- **Exercise**
Output all of the material exactly; leave out no line.

- **Material for the task**
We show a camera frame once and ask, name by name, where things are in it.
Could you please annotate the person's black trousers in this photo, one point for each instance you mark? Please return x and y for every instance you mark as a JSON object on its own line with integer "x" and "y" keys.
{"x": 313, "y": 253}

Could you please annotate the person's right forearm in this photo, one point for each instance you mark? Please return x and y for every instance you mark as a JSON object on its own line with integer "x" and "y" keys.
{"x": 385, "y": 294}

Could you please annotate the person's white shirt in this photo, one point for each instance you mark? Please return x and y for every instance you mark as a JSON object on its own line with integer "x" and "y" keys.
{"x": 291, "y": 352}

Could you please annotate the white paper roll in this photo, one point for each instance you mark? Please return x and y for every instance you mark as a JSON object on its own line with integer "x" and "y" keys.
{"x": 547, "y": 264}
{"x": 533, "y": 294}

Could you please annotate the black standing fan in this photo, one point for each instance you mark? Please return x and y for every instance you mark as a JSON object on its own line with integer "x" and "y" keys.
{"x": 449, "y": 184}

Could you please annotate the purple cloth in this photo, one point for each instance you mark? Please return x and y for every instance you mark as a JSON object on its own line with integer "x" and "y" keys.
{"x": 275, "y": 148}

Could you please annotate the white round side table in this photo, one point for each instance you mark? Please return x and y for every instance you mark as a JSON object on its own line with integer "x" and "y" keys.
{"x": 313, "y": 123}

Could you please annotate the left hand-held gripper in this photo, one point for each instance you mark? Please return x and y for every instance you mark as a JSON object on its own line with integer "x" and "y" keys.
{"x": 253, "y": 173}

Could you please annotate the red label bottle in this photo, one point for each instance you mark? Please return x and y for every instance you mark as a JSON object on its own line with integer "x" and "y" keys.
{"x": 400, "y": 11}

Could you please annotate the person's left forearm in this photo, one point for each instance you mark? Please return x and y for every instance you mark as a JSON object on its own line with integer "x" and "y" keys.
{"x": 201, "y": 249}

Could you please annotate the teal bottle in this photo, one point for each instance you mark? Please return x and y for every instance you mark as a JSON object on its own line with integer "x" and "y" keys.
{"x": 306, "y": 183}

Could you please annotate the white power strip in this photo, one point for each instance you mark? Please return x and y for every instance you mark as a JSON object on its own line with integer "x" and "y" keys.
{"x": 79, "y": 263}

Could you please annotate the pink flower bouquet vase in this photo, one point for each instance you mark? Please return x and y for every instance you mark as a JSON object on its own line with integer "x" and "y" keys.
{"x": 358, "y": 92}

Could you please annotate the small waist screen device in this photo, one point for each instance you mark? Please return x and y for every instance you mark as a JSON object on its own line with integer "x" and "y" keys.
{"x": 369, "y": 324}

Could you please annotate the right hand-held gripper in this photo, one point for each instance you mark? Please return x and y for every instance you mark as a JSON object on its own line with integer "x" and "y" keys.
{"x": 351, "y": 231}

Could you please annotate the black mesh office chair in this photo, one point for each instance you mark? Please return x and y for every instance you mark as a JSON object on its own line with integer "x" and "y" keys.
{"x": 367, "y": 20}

- **Exercise result**
We show a camera frame once and ask, name by name, where things are in it.
Could you please annotate the person's black trousers in this photo, one point for each instance you mark? Please return x and y for every instance you mark as a JSON object on its own line with integer "x" and "y" keys.
{"x": 313, "y": 253}

Could you please annotate the person's right forearm in this photo, one point for each instance you mark? Please return x and y for every instance you mark as a JSON object on its own line with integer "x" and "y" keys.
{"x": 385, "y": 294}

Could you please annotate the person's white shirt in this photo, one point for each instance you mark? Please return x and y for every instance you mark as a JSON object on its own line with integer "x" and "y" keys.
{"x": 291, "y": 352}

Could you please annotate the white paper roll in this photo, one point for each instance you mark? Please return x and y for every instance you mark as a JSON object on its own line with integer "x" and "y" keys.
{"x": 547, "y": 264}
{"x": 533, "y": 294}

Could you please annotate the black standing fan in this photo, one point for each instance you mark? Please return x and y for every instance you mark as a JSON object on its own line with integer "x" and "y" keys.
{"x": 449, "y": 184}

Could you please annotate the purple cloth in this photo, one point for each instance you mark? Please return x and y for every instance you mark as a JSON object on its own line with integer "x" and "y" keys.
{"x": 275, "y": 148}

Could you please annotate the white round side table in this photo, one point for each instance you mark? Please return x and y for every instance you mark as a JSON object on its own line with integer "x" and "y" keys.
{"x": 313, "y": 123}

Could you please annotate the left hand-held gripper in this photo, one point for each instance you mark? Please return x and y for every instance you mark as a JSON object on its own line with integer "x" and "y" keys.
{"x": 253, "y": 173}

Could you please annotate the red label bottle in this photo, one point for each instance you mark? Please return x and y for every instance you mark as a JSON object on its own line with integer "x" and "y" keys.
{"x": 400, "y": 11}

Could you please annotate the person's left forearm in this photo, one point for each instance you mark? Please return x and y for every instance you mark as a JSON object on its own line with integer "x" and "y" keys.
{"x": 201, "y": 249}

Could you please annotate the teal bottle in this photo, one point for each instance you mark? Please return x and y for every instance you mark as a JSON object on its own line with integer "x" and "y" keys.
{"x": 306, "y": 183}

Could you please annotate the white power strip in this photo, one point for each instance you mark? Please return x and y for every instance you mark as a JSON object on its own line with integer "x" and "y" keys.
{"x": 79, "y": 263}

Could you please annotate the pink flower bouquet vase in this photo, one point for each instance you mark? Please return x and y for every instance you mark as a JSON object on its own line with integer "x" and "y" keys.
{"x": 358, "y": 92}

Could you please annotate the small waist screen device in this photo, one point for each instance you mark? Please return x and y for every instance you mark as a JSON object on its own line with integer "x" and "y" keys.
{"x": 369, "y": 324}

Could you please annotate the right hand-held gripper in this photo, one point for each instance you mark? Please return x and y for every instance you mark as a JSON object on its own line with integer "x" and "y" keys.
{"x": 351, "y": 231}

Could you please annotate the black mesh office chair in this photo, one point for each instance you mark? Please return x and y for every instance you mark as a JSON object on its own line with integer "x" and "y" keys.
{"x": 367, "y": 20}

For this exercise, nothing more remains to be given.